Have you ever seen Being John Malkovich? Let’s see if we can’t imagine what it would be like to be inside the head of baseball’s reigning commissioner, Rob Manfred.
With all the talk of expanded rosters, pitch clocks, and a host of other radical changes during Manfred’s ongoing tenure as commissioner, there’s one item that’s lurking just beneath surface: expansion. Manfred has expressed a desire for the sport to expand in the coming years, and Raleigh, North Carolina just tossed its hat in the ring.
One way to deflect from labor strife and appease a disgruntled MLBPA could be to offer 82 new jobs for MLB players, which is exactly what two new teams and expanded rosters would do.
MLB expansion could mean realignment and, as Manfred has already proven to be one who thinks way, way, way outside the box, he could propose that geographical rivalries lead any repurposing of baseball’s divisions. Of course, that could mean ending the American and National Leagues, at least as we know them now. Imagine the Cubs and White Sox or the Yankees and Mets in the same divisions, something Jayson Stark proposed last year. Personally, I’d love to see an annual home-and-away series between the Cubs and Red Sox.
Expansion could also mean eight fewer regular season games, calming those traditionalists who still bemoan the increase to 162 games in 1961. It might mean an additional round of playoffs, though. Maybe Manfred will go to two 16-team leagues with the first place teams and four wild cards from each league making the postseason, allowing for the last two entrants to participate in win or go home play-in games.
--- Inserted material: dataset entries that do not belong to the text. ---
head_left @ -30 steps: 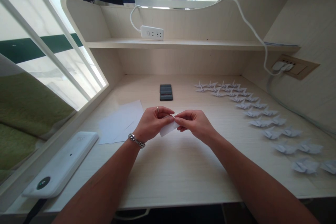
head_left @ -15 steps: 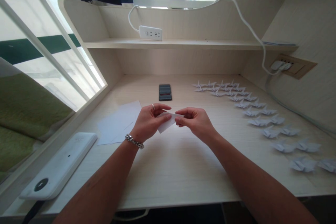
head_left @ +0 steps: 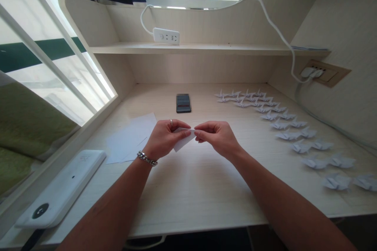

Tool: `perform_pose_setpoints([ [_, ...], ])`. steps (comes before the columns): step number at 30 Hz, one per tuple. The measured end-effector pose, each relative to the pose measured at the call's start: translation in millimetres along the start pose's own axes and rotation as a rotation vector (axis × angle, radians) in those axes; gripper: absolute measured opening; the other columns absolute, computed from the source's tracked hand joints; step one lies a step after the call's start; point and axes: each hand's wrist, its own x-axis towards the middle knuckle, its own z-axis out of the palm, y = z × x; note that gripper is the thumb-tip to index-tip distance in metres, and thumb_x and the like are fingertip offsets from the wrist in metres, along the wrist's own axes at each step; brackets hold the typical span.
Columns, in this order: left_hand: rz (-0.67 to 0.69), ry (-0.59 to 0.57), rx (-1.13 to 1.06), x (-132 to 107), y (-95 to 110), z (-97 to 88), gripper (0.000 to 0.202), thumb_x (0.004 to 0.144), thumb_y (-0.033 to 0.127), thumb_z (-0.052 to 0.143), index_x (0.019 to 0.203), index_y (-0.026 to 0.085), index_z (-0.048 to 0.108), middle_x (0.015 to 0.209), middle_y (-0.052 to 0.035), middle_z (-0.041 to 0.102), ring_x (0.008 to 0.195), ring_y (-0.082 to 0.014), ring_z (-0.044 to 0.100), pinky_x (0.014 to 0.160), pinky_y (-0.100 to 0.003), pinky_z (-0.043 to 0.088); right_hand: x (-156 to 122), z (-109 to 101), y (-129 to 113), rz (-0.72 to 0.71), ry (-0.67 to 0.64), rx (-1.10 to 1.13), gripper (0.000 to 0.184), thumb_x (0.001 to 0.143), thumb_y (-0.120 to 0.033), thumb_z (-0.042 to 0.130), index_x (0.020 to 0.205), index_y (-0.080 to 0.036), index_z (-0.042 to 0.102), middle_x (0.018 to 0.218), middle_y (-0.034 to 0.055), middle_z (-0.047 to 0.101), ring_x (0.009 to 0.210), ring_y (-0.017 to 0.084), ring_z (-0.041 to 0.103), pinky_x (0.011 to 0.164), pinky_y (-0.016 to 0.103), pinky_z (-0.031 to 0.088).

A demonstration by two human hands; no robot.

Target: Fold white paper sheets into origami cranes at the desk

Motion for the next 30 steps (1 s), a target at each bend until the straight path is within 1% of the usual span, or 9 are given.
perform_pose_setpoints([
  [5, -0.029, -0.005, -0.026, 0, 1, -1.4, 0.026, 0.064, 0.033, 0.077, 0.081, 0.013, 0.075, 0.069, -0.0047, 0.07, 0.059, -0.0135, 0.058, 0.049, -0.021, 0.042, 2, 0, 1, 0.049, 0.002, 0.072, 0.034, 0.056, -0.033, 0.084, 0.08, -0.012, 0.074, 0.065, 0.005, 0.071, 0.059, 0.017, 0.067, 0.064, 0.035, 0.058],
  [11, -0.059, 0.024, 0.016, 1, -3, -4.0, 0.027, 0.063, 0.034, 0.077, 0.081, 0.014, 0.075, 0.069, -0.0052, 0.07, 0.057, -0.0136, 0.057, 0.048, -0.022, 0.041, 3, -9, -3, 0.128, -0.067, 0.053, 0.042, 0.051, -0.027, 0.087, 0.088, -0.013, 0.073, 0.071, 0.0056, 0.073, 0.067, 0.019, 0.069, 0.072, 0.036, 0.057],
  [14, -0.063, 0.011, 0.028, 1, -2, -3.6, 0.026, 0.064, 0.034, 0.077, 0.081, 0.014, 0.075, 0.069, -0.005, 0.07, 0.058, -0.014, 0.058, 0.048, -0.022, 0.041, 3, -11, -4, 0.113, -0.098, 0.022, 0.038, 0.059, -0.031, 0.083, 0.091, -0.013, 0.073, 0.072, 0.0067, 0.073, 0.069, 0.019, 0.069, 0.071, 0.036, 0.057],
  [16, -0.058, -0.002, 0.024, 1, -1, -2.9, 0.024, 0.064, 0.033, 0.076, 0.08, 0.015, 0.076, 0.069, -0.0048, 0.07, 0.058, -0.0139, 0.058, 0.049, -0.022, 0.042, 3, -9, -3, 0.091, -0.091, 0.013, 0.034, 0.064, -0.036, 0.08, 0.088, -0.012, 0.073, 0.067, 0.006, 0.071, 0.064, 0.017, 0.068, 0.068, 0.035, 0.058],
  [17, -0.057, -0.007, 0.023, 1, -1, -2.6, 0.023, 0.064, 0.032, 0.076, 0.08, 0.015, 0.076, 0.07, -0.0046, 0.07, 0.058, -0.0137, 0.058, 0.049, -0.022, 0.042, 2, -7, -3, 0.089, -0.081, 0.015, 0.034, 0.064, -0.037, 0.08, 0.086, -0.011, 0.073, 0.065, 0.0055, 0.071, 0.062, 0.017, 0.067, 0.067, 0.034, 0.058],
  [20, -0.066, -0.032, 0.027, 1, 0, -2.3, 0.022, 0.064, 0.03, 0.076, 0.079, 0.015, 0.076, 0.067, -0.0038, 0.07, 0.057, -0.0131, 0.057, 0.048, -0.021, 0.042, 3, -5, -3, 0.135, -0.06, 0.044, 0.036, 0.057, -0.034, 0.084, 0.082, -0.011, 0.073, 0.062, 0.0049, 0.07, 0.059, 0.016, 0.067, 0.065, 0.034, 0.058],
  [23, -0.081, -0.041, 0.031, 1, -1, -3.2, 0.022, 0.064, 0.03, 0.076, 0.08, 0.015, 0.076, 0.066, -0.0034, 0.069, 0.056, -0.0129, 0.057, 0.048, -0.021, 0.042, 3, -9, -5, 0.199, -0.09, 0.095, 0.04, 0.054, -0.031, 0.087, 0.085, -0.011, 0.072, 0.065, 0.0058, 0.071, 0.063, 0.017, 0.068, 0.068, 0.033, 0.059],
  [27, -0.112, -0.024, 0.047, 2, -2, -3.8, 0.024, 0.064, 0.03, 0.076, 0.082, 0.014, 0.076, 0.066, -0.0031, 0.069, 0.055, -0.0122, 0.056, 0.046, -0.02, 0.04, 5, -15, -7, 0.226, -0.075, 0.113, 0.037, 0.064, -0.039, 0.081, 0.087, -0.012, 0.072, 0.071, 0.0071, 0.072, 0.065, 0.016, 0.069, 0.068, 0.031, 0.059],
  [30, -0.102, -0.048, 0.055, 2, -2, -2.8, 0.022, 0.065, 0.029, 0.075, 0.08, 0.015, 0.076, 0.066, -0.0028, 0.069, 0.056, -0.012, 0.056, 0.047, -0.02, 0.04, 5, -12, -3, 0.2, -0.086, 0.036, 0.034, 0.071, -0.043, 0.074, 0.083, -0.012, 0.073, 0.067, 0.0063, 0.07, 0.061, 0.015, 0.067, 0.063, 0.029, 0.058],
])
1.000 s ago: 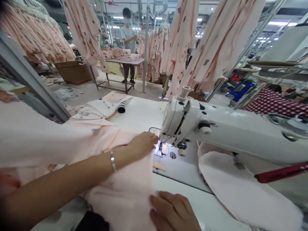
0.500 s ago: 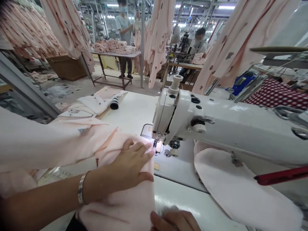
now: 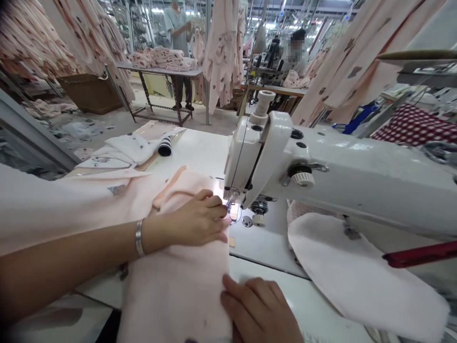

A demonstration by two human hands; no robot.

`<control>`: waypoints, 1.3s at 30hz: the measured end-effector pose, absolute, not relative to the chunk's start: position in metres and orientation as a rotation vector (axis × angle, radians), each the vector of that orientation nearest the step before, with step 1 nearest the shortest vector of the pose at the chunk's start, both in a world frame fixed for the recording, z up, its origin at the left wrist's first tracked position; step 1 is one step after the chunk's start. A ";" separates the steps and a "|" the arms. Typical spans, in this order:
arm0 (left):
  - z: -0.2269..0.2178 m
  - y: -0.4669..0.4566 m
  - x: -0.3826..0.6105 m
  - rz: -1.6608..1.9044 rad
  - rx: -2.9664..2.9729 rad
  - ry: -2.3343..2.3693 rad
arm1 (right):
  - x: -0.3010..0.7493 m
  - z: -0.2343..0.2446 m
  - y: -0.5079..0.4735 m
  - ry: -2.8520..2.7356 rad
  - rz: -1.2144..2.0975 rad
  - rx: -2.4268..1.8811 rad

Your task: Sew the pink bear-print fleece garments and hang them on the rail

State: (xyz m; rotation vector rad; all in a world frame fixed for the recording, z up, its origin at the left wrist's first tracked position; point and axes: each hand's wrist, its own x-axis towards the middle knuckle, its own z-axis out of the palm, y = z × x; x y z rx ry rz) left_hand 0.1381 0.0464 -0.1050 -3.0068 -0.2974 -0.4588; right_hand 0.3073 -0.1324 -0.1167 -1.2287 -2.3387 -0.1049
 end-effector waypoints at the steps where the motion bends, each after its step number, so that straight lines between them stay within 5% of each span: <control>1: -0.100 0.046 0.139 -0.456 -3.008 -0.272 | 0.306 -0.115 -0.129 -2.317 -0.085 -1.247; 6: -0.079 -0.023 0.133 -0.582 -3.199 -0.646 | 0.296 -0.114 -0.124 -2.162 -0.039 -1.263; 12: -0.115 -0.090 0.124 -0.707 -3.115 -0.849 | 0.299 -0.117 -0.132 -2.155 0.089 -1.277; 20: -0.108 -0.075 0.102 -0.404 -3.228 -0.538 | 0.304 -0.113 -0.155 -2.428 0.025 -1.130; 39: -0.119 0.030 0.118 -0.531 -3.198 -0.180 | 0.322 -0.117 -0.076 -2.454 -0.024 -1.188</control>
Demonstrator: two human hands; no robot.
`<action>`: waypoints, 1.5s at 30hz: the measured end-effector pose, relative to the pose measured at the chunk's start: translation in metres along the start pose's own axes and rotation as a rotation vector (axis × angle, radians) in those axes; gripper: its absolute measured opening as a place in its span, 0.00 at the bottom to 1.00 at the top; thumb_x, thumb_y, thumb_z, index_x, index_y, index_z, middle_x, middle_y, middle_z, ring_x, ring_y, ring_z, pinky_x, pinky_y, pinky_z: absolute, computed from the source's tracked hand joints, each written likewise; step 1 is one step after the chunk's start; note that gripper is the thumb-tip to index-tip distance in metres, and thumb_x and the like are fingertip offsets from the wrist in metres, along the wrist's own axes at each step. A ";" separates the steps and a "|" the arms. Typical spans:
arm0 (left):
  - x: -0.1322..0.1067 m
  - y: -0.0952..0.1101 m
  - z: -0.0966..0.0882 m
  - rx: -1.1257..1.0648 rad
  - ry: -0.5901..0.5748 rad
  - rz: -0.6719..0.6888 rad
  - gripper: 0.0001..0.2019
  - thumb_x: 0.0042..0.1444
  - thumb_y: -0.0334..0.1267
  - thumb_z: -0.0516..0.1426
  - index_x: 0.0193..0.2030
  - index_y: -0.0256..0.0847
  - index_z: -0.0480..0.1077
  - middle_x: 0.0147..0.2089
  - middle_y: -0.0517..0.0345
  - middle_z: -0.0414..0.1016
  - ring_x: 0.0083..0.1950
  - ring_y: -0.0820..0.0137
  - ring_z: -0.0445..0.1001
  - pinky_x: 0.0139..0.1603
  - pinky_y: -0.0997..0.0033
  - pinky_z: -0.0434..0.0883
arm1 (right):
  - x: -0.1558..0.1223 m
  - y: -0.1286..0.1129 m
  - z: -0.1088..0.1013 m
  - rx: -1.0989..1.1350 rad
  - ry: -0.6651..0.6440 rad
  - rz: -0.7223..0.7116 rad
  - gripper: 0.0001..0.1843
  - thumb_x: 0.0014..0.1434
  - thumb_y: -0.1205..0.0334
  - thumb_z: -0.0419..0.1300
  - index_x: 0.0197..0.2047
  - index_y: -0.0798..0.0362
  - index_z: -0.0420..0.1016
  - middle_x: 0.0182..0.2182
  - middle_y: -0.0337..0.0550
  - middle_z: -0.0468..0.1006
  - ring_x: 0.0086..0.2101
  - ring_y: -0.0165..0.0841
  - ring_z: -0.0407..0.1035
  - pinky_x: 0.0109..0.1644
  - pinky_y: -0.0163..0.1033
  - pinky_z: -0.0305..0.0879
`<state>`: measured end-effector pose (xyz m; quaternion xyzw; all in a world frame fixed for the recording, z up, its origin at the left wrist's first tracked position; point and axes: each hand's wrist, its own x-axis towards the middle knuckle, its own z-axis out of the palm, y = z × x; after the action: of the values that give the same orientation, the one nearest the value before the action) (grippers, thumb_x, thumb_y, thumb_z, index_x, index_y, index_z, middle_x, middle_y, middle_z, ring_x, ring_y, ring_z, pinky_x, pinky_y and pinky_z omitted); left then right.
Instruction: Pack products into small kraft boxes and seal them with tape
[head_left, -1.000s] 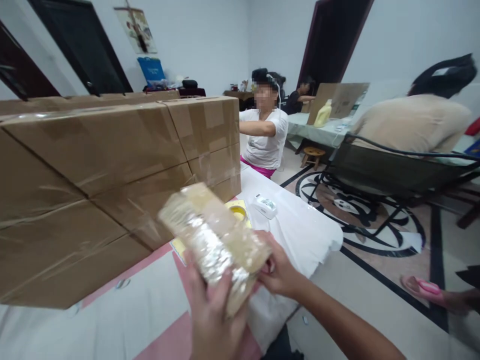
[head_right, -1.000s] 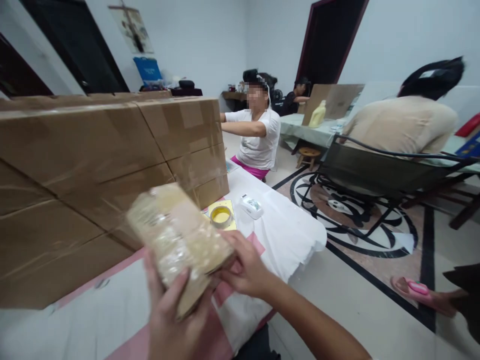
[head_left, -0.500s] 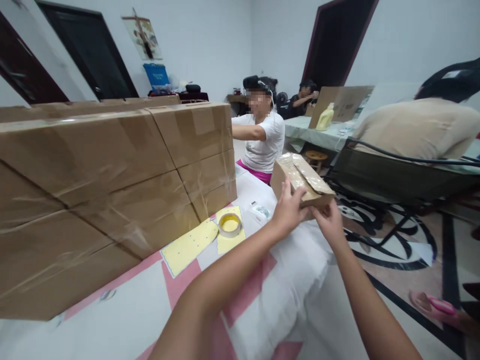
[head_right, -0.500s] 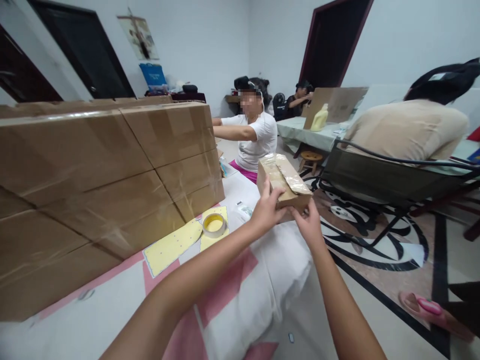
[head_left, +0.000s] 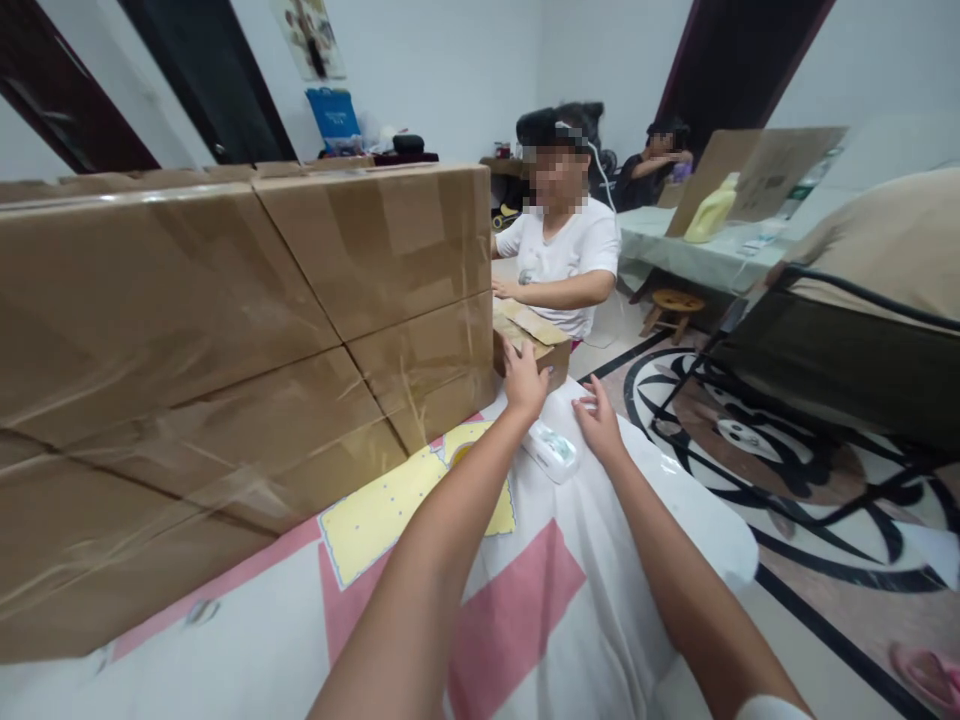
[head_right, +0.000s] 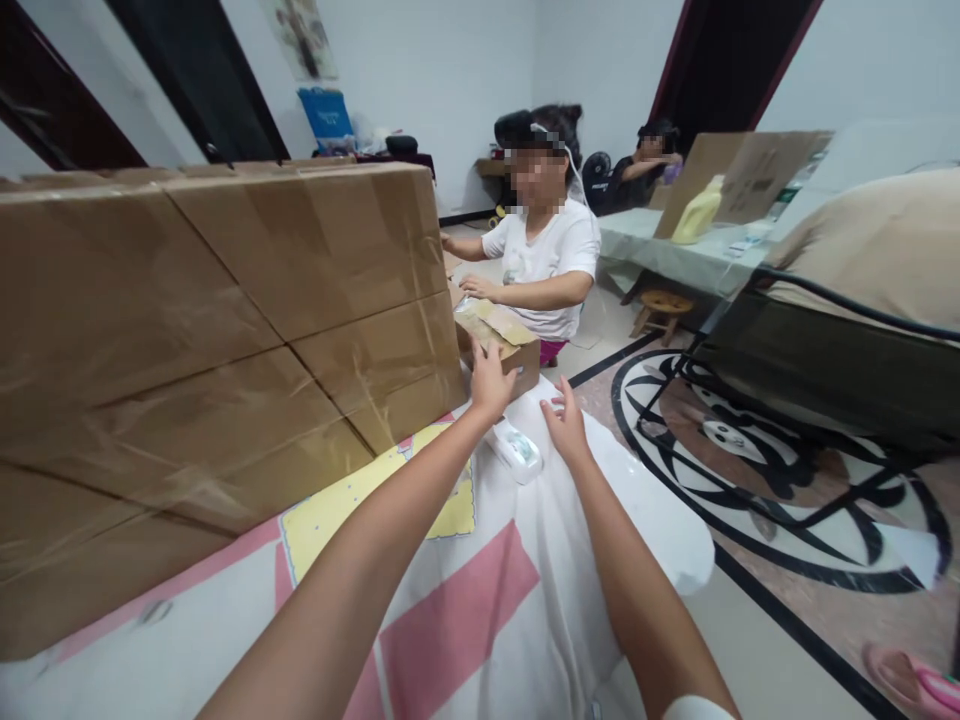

That way he can appease both the traditional and nouveau generation of fans. The possibilities are endless, especially with Manfred running things.
Have I thought about how the leagues should be realigned? You bet I have.
The National League would be composed of 15 pre-1961 expansion teams plus the Nationals. The American League would be everybody else, as follows:
NL – Cubs, White Sox, Yankees, Red Sox, Phillies, Braves, Cardinals, Tigers, Pirates, Dodgers, Indians, Giants, A’s, Reds, Orioles, and Nationals.
AL – Astros, Rangers, Mets, Rays, Marlins, Jays, Angels, Padres, Mariners, Royals, Rockies, Twins, Diamondbacks, Brewers, and the two expansion teams.
Bonus points: This ends any talk of some non-existent rivalry between the Cubs and Brewers.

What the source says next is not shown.